Blogosphère sous contrôle

Le Vietnam, considéré comme un "ennemi d'internet" par Reporters sans frontières (RSF), rédige actuellement un décret de contrôle de la blogosphère.

Le texte obligerait notamment les blogueurs à s'enregistrer sous leurs vrais noms et coordonnées, et forcerait les sites qui les hébergent à dénoncer toute activité illégale. Il impliquerait aussi que les entreprises étrangères fournisseur d'accès, Facebook et Google en tête, coopèrent avec le pouvoir.

Combat perdu d'avance

Mais certains dénoncent un combat perdu d'avance. "Toute tentative d'imposer de nouvelles limites n'entraînera que de nouvelles façons de les contourner", relève un blogueur. "Les gens trouveront des moyens créatifs d'accéder aux sites interdits, comme ils le font avec Facebook", régulièrement bloqué.

David Brown, diplomate américain à la retraite qui a travaillé dans plusieurs pays asiatiques, juge pour sa part le projet "inappliquable".

"Au pire, le décret pourrait créer des infractions plus explicites pour poursuivre les blogueurs", relève-t-il, exprimant des doutes sur le fait que "Facebook ou Goggle soient incommodés, ou que la relation des blogueurs au gouvernement change réellement".

Peur d'internet

Le régime communiste, qui ne tolère aucune forme de contestation de son monopole du pouvoir, a toujours eu une peur panique d'internet. Une crainte démultipliée aujourd'hui par l'attitude des activistes qui s'attaquent à la corruption, aux querelles territoriales avec la Chine ou aux problèmes de terres. Que des questions qui fâchent.

Et si les journalistes mettent depuis longtemps sur le net les informations impubliables dans leurs titres, le "phénomène des blogueurs qui se rendent sur les lieux des manifestations pour les couvrir est nouveau", relève Carl Thayer, de l'Académie militaire australienne de Canberra.

A Hanoï, le reportage du blogueur Nguyen Xuan Dien sur les évictions de Hung Yen s'est ainsi répandu comme une traînée de poudre pour compenser le silence des médias officiels.
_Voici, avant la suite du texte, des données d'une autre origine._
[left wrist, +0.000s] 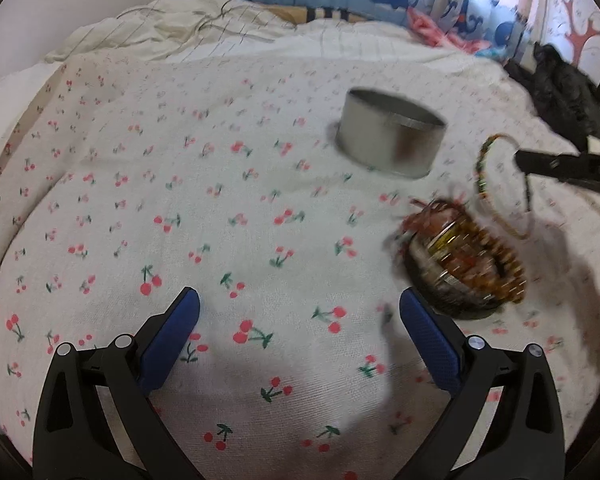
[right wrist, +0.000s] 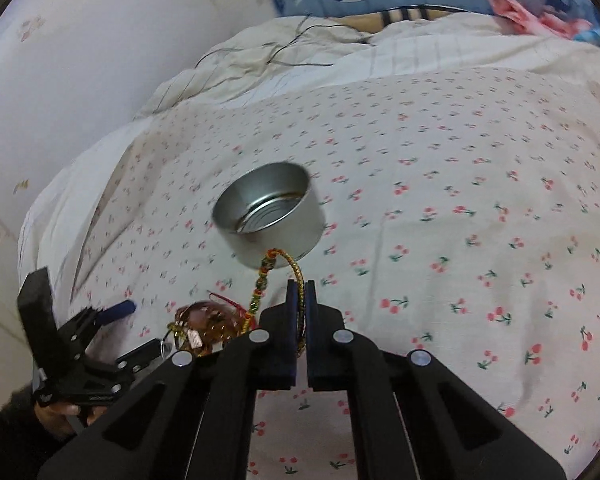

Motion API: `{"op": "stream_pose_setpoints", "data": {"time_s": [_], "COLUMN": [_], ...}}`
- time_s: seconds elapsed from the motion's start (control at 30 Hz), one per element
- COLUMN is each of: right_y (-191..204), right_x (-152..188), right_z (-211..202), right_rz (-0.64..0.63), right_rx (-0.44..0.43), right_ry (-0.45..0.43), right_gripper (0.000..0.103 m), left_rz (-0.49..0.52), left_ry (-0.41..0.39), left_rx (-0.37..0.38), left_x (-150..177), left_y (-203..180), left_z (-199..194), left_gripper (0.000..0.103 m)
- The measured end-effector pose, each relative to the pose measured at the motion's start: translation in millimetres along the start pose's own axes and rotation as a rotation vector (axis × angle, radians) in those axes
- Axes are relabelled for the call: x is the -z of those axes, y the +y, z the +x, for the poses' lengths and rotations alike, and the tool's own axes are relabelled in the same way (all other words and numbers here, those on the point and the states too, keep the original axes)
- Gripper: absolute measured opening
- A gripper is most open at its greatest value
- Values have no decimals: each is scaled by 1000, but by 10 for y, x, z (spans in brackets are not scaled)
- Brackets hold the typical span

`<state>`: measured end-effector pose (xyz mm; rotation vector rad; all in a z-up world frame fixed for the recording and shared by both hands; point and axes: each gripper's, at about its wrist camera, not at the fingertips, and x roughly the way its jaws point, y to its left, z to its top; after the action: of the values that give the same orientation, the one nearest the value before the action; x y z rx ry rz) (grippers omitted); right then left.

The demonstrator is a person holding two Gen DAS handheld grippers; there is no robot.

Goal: Organize jewelry
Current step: 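Grasp the gold bangle from the jewelry pile with the right gripper, then grasp red string bracelets with the left gripper while the right gripper carries the gold bangle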

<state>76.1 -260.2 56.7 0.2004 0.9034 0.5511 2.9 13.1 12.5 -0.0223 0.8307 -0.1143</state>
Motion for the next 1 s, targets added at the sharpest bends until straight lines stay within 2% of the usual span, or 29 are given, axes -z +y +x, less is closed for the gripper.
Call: {"op": "stream_pose_setpoints", "data": {"time_s": [0.07, 0.17, 0.2, 0.27, 0.33, 0.43, 0.47, 0.53, 0.57, 0.6, 0.63, 0.67, 0.7, 0.73, 0.8, 0.83, 0.87, 1.0], "right_y": [-60, -147, -179, -199, -222, -230, -218, -180, -160, -148, -140, -135, -146, -151, -180, -190, -198, -294], "right_x": [-19, -31, -34, -37, -40, -47, -45, -47, -46, -50, -51, -52, -53, -50, -44, -40, -36, -11], "right_z": [-35, -84, -106, -123, -133, -129, -124, -136, -148, -150, -155, -155, -153, -148, -126, -113, -100, -17], "right_rz": [30, 79, 94, 111, 130, 143, 143, 136, 131, 129, 128, 129, 133, 139, 153, 157, 159, 195], "right_rx": [18, 4, 4, -1, -11, -28, -31, -45, -51, -53, -58, -61, -61, -60, -61, -57, -50, -25], "right_ry": [-18, -44, -50, -56, -59, -60, -59, -61, -63, -65, -66, -63, -59, -55, -42, -35, -25, 17], "right_gripper": [4, 4, 4, 4, 4, 4, 4, 4, 4, 4, 4, 4, 4, 4, 4, 4, 4, 4], "left_rz": [31, 148, 187, 238, 176, -7, -57, -65, -54, -45, -32, -7, 6, 18, 41, 45, 41, 46], "left_ry": [-30, -24, -17, 39, 120, 305, 363, 423, 440, 469, 485, 497, 503, 508, 487, 473, 467, 428], "left_rx": [24, 72, 85, 163, 236, 342, 363, 336, 318, 300, 288, 272, 268, 285, 277, 280, 284, 305], "left_x": [-82, -283, -352, -554, -724, -917, -941, -935, -919, -904, -880, -861, -858, -851, -850, -878, -902, -983], "left_y": [-68, -320, -410, -566, -549, -413, -387, -417, -454, -508, -555, -624, -645, -694, -747, -757, -731, -730], "left_z": [-77, -96, -80, 31, 196, 545, 652, 796, 837, 883, 897, 902, 910, 890, 839, 804, 768, 600], "left_gripper": [96, 96, 96, 96, 96, 96, 96, 95, 92, 83, 69, 59, 37, 35, 24, 6, 1, 1]}}
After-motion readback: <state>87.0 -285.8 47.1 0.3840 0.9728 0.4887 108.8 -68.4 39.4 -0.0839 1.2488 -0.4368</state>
Avec une vidéo de policiers anti-émeutes agressant deux journalistes d'une télévision publique, venus faire leur travail.

Le décret témoigne, selon M. Thayer, d'une volonté du régime de ne pas se laisser prendre de vitesse par ceux qu'il veut faire taire. "Il va serrer la vis aux dissidents de l'intérieur et restreindre sérieusement leurs activités en les rendant, comme les prestataires de service, responsables de ce qui est diffusé ou stocké sur internet".

Justice au travail

Et en marge de l'assaut législatif, la justice est au travail. Le procès de trois blogueurs accusés de "propagande contre l'Etat", dont l'un avait reçu le soutien public du président américain Barack Obama, s'ouvre prochainement à Ho Chi Minh-Ville.

Le texte en préparation ne présage rien de bon quant aux intentions du pouvoir, ni pour eux ni pour leurs compagnons de lutte. "Si le décret passe, cela donnera à la police un très bon cadre légal pour détruire la liberté d'expression", admet Nguyen Thi Dung.